Each line of the data below that carries the word "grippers" needs to be copied.

* COLLECTED MATERIAL

--------------------

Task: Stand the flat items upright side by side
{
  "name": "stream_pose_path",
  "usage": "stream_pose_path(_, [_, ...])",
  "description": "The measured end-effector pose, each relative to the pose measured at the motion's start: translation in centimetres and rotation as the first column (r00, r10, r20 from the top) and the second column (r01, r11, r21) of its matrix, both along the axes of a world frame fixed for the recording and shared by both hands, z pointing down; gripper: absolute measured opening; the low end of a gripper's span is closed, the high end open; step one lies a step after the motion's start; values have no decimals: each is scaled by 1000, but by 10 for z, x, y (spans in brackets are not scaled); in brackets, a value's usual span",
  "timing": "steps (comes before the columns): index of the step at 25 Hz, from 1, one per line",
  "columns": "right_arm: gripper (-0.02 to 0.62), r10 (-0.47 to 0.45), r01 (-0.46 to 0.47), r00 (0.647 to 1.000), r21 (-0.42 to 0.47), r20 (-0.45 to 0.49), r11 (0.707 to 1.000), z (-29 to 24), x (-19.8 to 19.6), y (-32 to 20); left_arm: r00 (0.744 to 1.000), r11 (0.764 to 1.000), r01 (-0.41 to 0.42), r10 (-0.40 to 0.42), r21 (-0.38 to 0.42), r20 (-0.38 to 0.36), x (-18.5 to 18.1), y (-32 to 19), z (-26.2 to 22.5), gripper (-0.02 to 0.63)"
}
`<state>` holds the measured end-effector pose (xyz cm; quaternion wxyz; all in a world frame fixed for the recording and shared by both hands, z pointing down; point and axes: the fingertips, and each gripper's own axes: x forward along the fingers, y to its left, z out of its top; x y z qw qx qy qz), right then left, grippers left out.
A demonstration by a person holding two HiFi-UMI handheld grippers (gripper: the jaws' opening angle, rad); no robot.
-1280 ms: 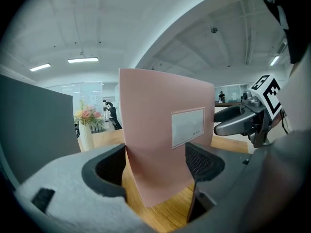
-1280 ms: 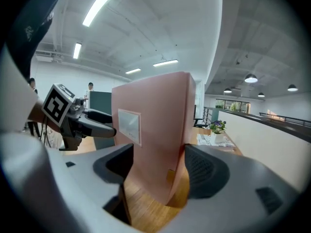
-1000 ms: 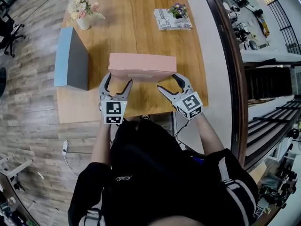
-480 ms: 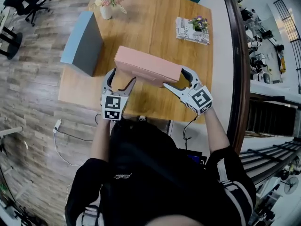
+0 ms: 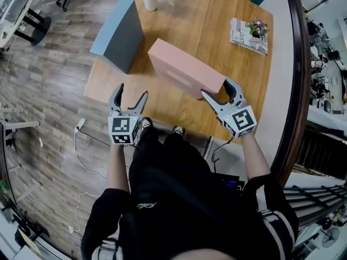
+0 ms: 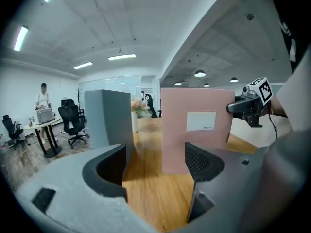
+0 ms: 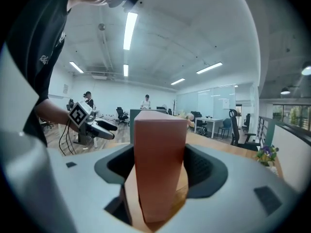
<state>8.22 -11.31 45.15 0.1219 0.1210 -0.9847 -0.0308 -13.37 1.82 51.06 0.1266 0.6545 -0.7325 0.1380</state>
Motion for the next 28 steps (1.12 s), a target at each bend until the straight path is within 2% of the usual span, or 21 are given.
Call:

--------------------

* WRITTEN ANSWER
`<state>` holds the measured end-effector pose (xyz cm; quaternion wxyz; all in a world frame fixed for the recording and shared by both hands, z pointing down; point and axes: the fingertips, and each gripper's own axes: x forward along the fingers, y to its left, z out of its top; x y z qw qx qy qz), right then left, grippers left out.
A demonstration by a person holding two HiFi-UMI handheld grippers (gripper: the jaws' opening angle, rad); no robot.

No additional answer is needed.